Perhaps the most straightforward way to evaluate whether nonhumans appreciate absence at the most basic level is to test their understanding of a true zero concept (Nieder, 2016). Although the number of species tested for such a concept is negligible, Beran (2016) argues that monkeys, like humans, have a concept of zero as part of the analog number line that can be differentiated from other numerosities. This argument stems from recent findings of parietal lobe activation in response to zero (Okuyama, Kuki, & Mushiake, 2015). In this study, Japanese macaques (Macaca fuscata) added or subtracted stimuli from an array on a computer screen to match the number presented in a target stimulus. Brain activity was measured as the monkeys performed the task. These results have been corroborated by studies in other monkey species. For example, Merritt, Rugani, and Brannon (2009) found that rhesus macaques (Macaca mulatta) treated empty sets like values along a numerical continuum in both matching and ordering tasks. Evidence of a zero concept has also been reported in a single grey parrot (Psittacus erithacus; Pepperberg, 2006; Pepperberg & Gordon, 2005), and in honeybees (Howard, Avarguès-Weber, Garcia, Greentree, & Dyer, 2018), suggesting that it may be an evolutionarily ancient capacity.

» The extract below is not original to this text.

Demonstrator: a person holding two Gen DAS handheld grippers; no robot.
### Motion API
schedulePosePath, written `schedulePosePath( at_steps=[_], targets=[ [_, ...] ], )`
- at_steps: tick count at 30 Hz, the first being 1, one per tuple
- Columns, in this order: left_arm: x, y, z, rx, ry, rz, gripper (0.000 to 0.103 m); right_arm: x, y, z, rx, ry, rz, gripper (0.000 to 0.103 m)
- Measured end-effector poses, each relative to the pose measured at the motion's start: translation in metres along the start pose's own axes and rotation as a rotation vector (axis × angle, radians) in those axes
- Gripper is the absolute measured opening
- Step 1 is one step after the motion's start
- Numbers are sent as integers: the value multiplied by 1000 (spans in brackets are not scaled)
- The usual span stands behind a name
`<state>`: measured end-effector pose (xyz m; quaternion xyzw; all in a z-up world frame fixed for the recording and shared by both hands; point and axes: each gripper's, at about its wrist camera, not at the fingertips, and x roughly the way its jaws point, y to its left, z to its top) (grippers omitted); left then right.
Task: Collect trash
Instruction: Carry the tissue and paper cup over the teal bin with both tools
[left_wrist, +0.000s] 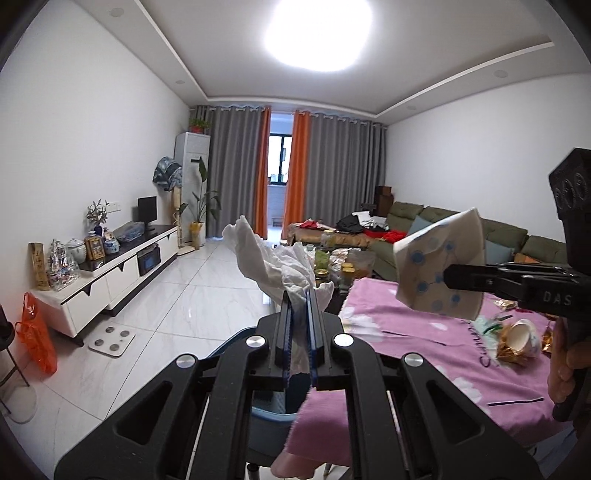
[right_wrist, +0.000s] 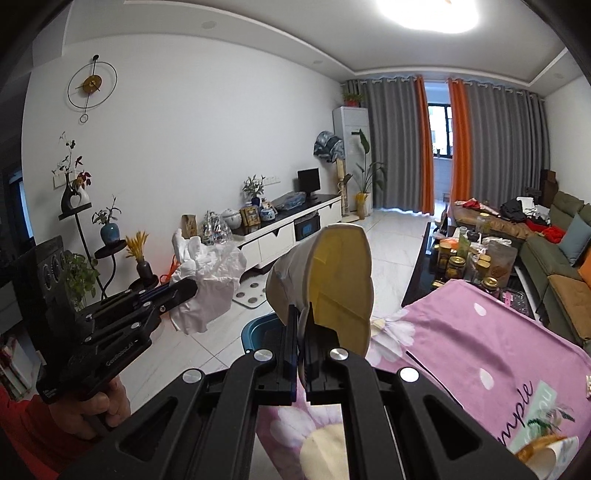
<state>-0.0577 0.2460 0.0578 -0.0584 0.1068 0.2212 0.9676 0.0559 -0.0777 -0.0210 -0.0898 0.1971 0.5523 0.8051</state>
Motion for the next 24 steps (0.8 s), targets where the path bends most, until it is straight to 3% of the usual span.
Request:
schedulePosePath(
  at_steps=[14, 24],
  targets=[
    [89, 18, -36, -50, 159, 57, 7, 127, -5, 14, 19, 186, 55, 2],
    [180, 24, -89, -104, 327, 79, 7, 223, -2, 0, 21, 405, 38, 2]
  ],
)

Outside the lab, additional behaviors suggest that some animals appreciate when objects cease to exist. For example, animals recognize when a food source has been depleted, as evidenced by discontinuation of searches for food at particular sites. However, an understanding of how nonhumans conceptualize the disappearance of objects is complicated by questions about the extent to which they exhibit object permanence. Many species struggle with the notion that objects continue to exist when they are no longer observable, and it has been suggested that only “more intelligent” species exhibit object permanence (Etienne, 1984). Thus, if an individual dies, and is removed from their group, their conspecifics may not continue to think about that individual. There is some evidence of object permanence in at least great apes (e.g., de Blois, Novak, & Bond, 1998; Jaakkola, 2014), but there is little evidence that they search for individuals that are missing. Some primates have grouping calls that function to minimize or maintain distance and keep the group together, but the extent to which these calls are under conscious control or lead to searches for missing group members is unknown. There is some evidence that primates do recognize when an individual is not returning to the group. For instance, orphaned infants are sometimes adopted (Cäsar & Young, 2008; Dunham & Opere, 2016; Thierry & Anderson, 1986) and group members recognize that a new alpha has assumed control of the group if the former alpha disappears (Pruetz et al., 2017; Scarry & Tujague, 2012). Even then, however, it is difficult to know whether they recognize that the individual has ceased to exist, or simply alter their behavior because the individual is no longer present. And, of course, alphas assume control of a troop after winning an altercation regardless of whether the deposed leader dies or drops in rank. Overall, whereas the evidence indicates little reason to question that nonhuman primates have a concept of absence with respect to physical objects, it is less clear that they can imagine the absence of self or nonexistence as it pertains to the mental lives of individuals.

Sense of Self

Comprehension of what death means for a living thing hinges upon an understanding of the continuation or extension of the self through time. If one exists only in the present, never reflecting on the past or anticipating the future, one is unlikely to represent the self as a being that extends through time with a past that is inextricably tied to the future. Despite the centrality of time in motivating planning, teaching, and many other potentially uniquely human endeavors, the manner in which time, especially the future, is conceptualized is poorly understood in human children, and even more sparsely researched in nonhumans (Vonk 2016). Most researchers that have tackled this question have done so by examining planning abilities in animals like corvids (Kabadayi & Osvath, 2017) and apes (Bourjade, Call, Pele, Maumy, & Dufour, 2014; Osvath & Persson, 2013), but these studies typically allow for the subjects to form associations between future states and locations or objects, which does not require abstract planning (although it could; Hampton, 2018). In addition, the experiments often fall short of revealing a sense of autonoetic consciousness or a self that continues in time (e.g., Povinelli, Landry, Theall, Clark, & Castille, 1999; Povinelli & Simon, 1998). Thus, the corpus of data is currently mute on the question of whether animals anticipate themselves existing at some future point of time. Without such a reflection, the concept of death—of ceasing to exist—is less relevant.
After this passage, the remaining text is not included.